◆ Source data
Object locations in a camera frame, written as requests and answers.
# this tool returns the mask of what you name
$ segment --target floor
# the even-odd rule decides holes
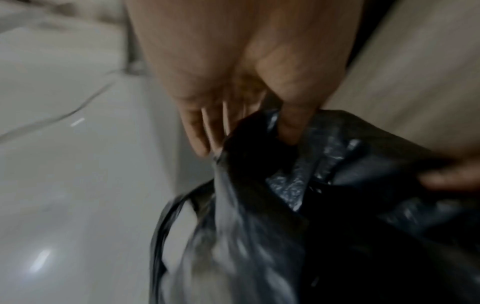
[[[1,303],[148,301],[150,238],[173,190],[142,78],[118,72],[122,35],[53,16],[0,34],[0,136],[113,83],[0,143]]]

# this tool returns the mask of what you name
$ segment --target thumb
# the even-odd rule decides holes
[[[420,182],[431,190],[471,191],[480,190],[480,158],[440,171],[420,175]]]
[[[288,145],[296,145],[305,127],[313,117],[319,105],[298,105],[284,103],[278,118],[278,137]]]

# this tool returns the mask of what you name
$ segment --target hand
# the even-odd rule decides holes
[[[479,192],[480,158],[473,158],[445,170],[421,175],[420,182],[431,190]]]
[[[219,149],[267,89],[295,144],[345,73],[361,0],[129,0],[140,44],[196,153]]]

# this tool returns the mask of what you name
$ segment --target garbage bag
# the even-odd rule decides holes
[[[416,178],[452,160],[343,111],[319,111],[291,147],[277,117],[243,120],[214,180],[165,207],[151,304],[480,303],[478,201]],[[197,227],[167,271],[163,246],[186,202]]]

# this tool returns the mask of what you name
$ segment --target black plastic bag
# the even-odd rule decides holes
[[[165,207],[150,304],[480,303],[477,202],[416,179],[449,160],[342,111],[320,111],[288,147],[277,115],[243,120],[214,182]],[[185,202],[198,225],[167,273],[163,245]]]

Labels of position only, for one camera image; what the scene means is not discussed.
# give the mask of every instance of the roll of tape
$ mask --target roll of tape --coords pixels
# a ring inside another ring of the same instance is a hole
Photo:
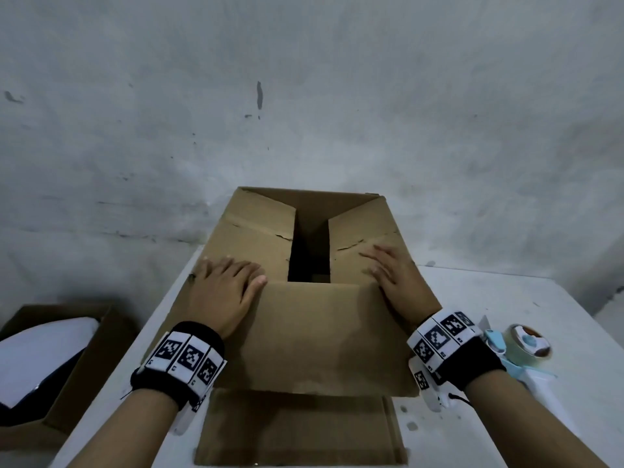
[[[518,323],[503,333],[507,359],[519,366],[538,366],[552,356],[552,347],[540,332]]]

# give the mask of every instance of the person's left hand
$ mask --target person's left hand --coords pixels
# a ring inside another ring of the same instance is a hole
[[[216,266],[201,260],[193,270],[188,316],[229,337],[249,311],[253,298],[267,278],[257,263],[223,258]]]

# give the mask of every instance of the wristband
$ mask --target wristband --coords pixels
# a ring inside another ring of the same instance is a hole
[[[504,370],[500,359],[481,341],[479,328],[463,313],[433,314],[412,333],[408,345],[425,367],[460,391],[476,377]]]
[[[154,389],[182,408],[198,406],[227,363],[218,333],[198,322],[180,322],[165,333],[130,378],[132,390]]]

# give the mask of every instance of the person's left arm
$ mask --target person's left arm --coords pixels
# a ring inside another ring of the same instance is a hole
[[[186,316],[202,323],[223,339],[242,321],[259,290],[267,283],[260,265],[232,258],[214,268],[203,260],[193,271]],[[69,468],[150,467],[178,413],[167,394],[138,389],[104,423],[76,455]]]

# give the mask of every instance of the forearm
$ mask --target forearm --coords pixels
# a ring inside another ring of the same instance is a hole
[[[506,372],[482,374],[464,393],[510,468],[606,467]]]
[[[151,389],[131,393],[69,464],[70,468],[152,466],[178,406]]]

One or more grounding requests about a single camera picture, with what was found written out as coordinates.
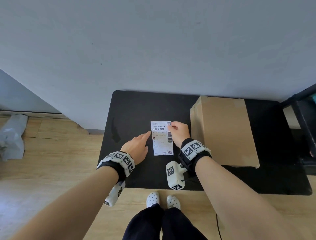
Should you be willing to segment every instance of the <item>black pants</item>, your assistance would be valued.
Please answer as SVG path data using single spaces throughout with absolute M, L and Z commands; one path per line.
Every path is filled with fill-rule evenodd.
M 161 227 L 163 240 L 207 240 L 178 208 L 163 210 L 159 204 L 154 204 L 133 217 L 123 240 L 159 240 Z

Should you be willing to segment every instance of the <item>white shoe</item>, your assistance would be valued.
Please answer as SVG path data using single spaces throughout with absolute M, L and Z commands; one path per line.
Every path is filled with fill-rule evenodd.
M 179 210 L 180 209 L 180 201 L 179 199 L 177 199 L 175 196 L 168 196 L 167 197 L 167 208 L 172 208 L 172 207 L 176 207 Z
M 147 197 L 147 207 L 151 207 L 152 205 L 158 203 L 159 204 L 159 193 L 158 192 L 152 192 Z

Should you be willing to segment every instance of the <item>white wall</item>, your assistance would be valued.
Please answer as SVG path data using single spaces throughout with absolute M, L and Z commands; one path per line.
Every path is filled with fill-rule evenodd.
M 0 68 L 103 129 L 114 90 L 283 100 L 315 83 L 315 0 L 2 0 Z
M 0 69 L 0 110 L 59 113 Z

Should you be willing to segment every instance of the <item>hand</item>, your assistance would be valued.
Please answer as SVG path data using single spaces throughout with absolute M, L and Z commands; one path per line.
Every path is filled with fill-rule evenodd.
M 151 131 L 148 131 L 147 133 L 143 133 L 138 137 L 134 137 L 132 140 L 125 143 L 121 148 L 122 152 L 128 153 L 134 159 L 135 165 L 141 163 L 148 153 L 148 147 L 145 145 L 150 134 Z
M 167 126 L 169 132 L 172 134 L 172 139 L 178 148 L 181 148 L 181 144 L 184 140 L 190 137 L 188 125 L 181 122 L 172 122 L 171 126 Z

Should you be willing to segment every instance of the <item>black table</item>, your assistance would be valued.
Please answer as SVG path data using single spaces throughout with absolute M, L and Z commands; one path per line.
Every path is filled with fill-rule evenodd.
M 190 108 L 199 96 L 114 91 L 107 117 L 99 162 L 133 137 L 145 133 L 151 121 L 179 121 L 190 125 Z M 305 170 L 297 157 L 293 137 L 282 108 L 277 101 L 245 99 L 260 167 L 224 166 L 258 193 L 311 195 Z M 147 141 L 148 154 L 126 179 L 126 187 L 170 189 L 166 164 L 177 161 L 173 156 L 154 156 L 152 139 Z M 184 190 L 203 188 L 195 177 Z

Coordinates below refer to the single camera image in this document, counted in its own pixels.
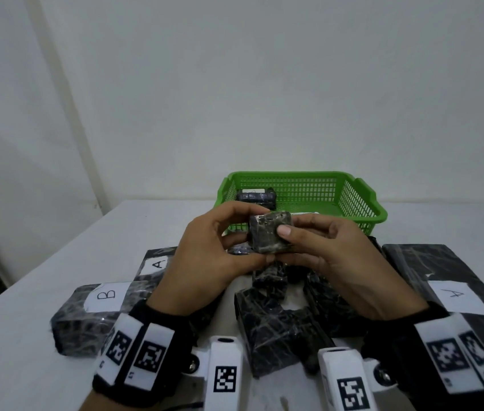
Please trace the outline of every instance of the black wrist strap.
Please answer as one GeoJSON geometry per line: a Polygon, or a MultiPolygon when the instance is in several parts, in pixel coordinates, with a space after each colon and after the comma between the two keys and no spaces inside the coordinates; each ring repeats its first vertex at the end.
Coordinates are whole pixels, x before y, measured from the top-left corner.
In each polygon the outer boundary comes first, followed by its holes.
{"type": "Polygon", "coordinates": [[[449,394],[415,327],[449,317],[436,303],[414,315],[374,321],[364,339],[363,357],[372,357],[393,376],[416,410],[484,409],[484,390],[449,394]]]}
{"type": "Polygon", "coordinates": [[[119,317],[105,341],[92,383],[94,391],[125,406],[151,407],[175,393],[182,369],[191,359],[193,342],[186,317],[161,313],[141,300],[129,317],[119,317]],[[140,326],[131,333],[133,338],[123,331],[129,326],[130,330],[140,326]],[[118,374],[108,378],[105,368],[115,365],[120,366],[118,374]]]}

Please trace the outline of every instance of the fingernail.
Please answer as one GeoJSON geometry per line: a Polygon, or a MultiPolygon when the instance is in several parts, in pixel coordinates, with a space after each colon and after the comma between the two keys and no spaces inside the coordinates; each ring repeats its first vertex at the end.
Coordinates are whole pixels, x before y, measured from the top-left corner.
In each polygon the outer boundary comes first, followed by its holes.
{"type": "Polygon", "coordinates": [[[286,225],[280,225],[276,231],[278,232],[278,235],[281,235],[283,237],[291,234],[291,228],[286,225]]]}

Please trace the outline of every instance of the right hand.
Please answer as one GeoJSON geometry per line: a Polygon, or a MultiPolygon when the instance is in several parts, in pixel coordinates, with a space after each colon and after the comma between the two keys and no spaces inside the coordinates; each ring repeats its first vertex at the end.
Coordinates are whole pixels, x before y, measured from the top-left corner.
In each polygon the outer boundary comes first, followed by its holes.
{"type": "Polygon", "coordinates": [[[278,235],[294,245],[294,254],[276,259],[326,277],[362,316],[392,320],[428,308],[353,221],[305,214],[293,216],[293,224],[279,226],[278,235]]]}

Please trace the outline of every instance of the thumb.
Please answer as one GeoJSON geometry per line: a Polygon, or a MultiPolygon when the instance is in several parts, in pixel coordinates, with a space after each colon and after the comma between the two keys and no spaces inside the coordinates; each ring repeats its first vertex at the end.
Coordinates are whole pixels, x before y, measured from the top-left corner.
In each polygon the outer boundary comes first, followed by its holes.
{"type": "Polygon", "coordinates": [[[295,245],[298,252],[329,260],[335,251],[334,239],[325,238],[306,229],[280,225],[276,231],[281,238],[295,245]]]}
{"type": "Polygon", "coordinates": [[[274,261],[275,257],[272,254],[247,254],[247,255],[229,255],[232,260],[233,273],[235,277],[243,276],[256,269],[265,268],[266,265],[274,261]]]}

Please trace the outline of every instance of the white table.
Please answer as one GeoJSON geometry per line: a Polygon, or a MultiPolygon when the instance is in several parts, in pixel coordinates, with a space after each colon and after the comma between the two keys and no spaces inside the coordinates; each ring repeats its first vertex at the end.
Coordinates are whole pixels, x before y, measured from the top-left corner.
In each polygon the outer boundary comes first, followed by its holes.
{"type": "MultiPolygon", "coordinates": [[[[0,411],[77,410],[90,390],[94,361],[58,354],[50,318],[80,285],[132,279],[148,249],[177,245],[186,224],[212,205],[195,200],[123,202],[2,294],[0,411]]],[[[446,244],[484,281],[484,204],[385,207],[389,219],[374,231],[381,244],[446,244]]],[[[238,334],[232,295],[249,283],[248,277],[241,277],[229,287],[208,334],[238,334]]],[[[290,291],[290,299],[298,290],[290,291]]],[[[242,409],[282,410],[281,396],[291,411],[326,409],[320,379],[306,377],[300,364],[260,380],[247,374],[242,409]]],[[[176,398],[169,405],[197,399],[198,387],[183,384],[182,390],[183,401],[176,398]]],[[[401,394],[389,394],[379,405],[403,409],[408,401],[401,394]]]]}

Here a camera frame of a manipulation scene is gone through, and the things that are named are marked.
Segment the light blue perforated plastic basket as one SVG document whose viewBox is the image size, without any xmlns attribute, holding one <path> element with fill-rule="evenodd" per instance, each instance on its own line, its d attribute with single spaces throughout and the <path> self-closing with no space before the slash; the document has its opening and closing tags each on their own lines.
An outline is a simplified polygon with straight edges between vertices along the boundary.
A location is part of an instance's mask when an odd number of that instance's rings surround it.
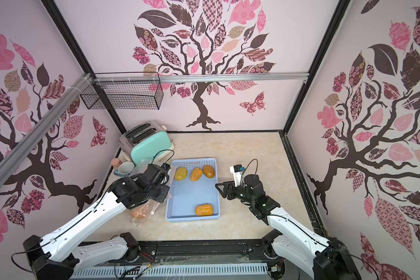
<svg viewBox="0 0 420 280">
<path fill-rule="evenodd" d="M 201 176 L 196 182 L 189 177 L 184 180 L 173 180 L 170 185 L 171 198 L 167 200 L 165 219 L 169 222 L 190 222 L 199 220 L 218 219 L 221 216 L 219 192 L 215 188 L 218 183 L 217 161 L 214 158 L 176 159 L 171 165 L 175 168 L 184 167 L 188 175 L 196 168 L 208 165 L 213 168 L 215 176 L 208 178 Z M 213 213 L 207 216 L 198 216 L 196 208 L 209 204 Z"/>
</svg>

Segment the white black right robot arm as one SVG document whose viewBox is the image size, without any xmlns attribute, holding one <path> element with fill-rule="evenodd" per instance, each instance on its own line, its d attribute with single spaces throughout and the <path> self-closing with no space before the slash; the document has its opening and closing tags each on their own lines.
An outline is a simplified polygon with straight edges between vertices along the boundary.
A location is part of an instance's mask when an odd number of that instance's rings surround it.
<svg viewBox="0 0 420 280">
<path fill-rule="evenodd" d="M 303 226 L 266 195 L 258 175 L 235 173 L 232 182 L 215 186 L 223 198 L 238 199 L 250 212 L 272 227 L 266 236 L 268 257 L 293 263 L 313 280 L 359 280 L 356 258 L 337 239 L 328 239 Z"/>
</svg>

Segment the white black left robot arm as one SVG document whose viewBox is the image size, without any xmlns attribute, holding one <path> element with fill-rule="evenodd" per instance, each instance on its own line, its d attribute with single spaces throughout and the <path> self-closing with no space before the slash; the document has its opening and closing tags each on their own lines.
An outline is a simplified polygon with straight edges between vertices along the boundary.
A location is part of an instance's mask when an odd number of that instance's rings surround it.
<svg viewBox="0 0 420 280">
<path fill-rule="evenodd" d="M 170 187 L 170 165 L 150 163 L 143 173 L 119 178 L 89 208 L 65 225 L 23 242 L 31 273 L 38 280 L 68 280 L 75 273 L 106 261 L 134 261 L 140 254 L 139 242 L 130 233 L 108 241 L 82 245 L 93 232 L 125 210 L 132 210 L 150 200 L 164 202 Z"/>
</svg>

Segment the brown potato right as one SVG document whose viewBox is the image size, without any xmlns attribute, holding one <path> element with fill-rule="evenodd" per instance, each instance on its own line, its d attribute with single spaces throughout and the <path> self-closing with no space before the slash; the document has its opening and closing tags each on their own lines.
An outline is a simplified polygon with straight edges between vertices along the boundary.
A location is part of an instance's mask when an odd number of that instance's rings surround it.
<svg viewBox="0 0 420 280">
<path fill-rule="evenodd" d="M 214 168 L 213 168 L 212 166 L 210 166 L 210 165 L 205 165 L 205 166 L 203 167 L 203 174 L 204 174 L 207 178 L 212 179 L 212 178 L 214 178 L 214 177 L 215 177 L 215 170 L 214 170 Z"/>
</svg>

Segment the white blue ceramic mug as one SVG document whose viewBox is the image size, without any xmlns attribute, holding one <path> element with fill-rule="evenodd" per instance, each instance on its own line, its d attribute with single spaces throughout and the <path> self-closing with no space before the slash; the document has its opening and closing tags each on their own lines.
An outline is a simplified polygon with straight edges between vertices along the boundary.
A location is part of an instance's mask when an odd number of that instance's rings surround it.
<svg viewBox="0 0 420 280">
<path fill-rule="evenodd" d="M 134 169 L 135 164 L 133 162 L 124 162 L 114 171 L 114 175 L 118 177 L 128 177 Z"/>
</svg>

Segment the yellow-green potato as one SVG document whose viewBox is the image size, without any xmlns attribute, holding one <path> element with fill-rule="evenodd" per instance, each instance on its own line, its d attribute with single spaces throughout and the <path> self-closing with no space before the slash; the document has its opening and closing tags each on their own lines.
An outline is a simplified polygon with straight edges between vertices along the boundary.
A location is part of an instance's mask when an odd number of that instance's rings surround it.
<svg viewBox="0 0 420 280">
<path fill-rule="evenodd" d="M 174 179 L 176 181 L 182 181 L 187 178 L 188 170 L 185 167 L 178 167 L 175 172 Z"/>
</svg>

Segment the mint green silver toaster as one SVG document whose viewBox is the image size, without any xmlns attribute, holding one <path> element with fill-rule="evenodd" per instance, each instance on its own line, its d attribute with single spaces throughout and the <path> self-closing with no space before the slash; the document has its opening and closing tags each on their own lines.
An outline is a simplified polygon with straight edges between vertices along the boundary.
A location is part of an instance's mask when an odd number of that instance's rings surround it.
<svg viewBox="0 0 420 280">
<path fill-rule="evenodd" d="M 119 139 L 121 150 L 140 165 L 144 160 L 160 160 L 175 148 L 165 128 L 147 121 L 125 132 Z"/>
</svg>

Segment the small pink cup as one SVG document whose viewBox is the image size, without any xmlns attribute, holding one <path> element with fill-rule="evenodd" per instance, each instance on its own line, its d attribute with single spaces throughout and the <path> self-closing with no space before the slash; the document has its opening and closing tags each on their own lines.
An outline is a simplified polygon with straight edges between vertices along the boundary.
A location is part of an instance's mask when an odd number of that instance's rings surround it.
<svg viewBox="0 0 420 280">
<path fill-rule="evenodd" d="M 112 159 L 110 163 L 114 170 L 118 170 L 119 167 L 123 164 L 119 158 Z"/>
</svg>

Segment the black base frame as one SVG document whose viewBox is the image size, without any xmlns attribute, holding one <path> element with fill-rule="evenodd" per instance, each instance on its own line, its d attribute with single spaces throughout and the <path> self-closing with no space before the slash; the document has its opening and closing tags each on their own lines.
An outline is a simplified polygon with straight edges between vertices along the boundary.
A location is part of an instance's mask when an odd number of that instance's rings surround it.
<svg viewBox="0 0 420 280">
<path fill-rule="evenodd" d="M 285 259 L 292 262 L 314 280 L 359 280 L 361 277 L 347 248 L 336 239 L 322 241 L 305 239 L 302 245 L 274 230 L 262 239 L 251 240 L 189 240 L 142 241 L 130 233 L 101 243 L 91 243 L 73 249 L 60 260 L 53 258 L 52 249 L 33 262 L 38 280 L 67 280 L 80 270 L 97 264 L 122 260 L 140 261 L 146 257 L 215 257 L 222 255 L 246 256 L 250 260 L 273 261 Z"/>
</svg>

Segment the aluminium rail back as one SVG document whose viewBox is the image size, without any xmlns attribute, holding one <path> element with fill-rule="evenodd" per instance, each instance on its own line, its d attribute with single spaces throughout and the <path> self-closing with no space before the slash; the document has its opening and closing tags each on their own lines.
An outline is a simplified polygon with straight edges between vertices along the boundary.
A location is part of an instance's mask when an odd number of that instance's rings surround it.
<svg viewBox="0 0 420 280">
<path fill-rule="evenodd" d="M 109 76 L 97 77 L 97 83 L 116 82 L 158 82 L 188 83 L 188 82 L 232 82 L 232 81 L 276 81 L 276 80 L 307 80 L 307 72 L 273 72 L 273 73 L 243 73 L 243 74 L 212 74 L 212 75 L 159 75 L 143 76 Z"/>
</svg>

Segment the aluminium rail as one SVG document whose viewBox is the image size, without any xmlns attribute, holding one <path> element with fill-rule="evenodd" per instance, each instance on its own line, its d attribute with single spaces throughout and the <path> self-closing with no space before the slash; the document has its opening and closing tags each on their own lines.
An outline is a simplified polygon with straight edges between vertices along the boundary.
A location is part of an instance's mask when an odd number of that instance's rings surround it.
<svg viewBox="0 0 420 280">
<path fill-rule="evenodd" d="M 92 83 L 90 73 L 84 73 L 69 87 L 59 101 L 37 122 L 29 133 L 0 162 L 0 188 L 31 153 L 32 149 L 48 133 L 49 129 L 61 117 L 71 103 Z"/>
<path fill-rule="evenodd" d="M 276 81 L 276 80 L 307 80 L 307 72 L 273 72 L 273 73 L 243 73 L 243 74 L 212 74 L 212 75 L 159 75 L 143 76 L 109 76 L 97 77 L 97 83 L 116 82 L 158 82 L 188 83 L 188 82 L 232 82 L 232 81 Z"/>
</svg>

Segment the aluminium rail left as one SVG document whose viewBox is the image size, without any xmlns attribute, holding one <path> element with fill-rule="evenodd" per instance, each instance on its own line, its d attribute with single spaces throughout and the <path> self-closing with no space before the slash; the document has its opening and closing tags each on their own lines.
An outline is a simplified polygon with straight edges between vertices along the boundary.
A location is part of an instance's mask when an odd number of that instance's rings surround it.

◆ What to produce
All that is needed is an exact copy of the lines from the top of the entries through the line containing "segment --target thumb", pictures left out.

◆ Response to this exercise
Object locations in a camera frame, written as requests and answers.
# this tool returns the mask of what you name
$ segment --target floor
# the even-odd rule decides holes
[[[1,303],[148,301],[150,238],[173,190],[142,78],[118,72],[122,35],[53,16],[0,34],[0,136],[113,83],[0,143]]]

# this tool returns the mask of what you name
$ segment --target thumb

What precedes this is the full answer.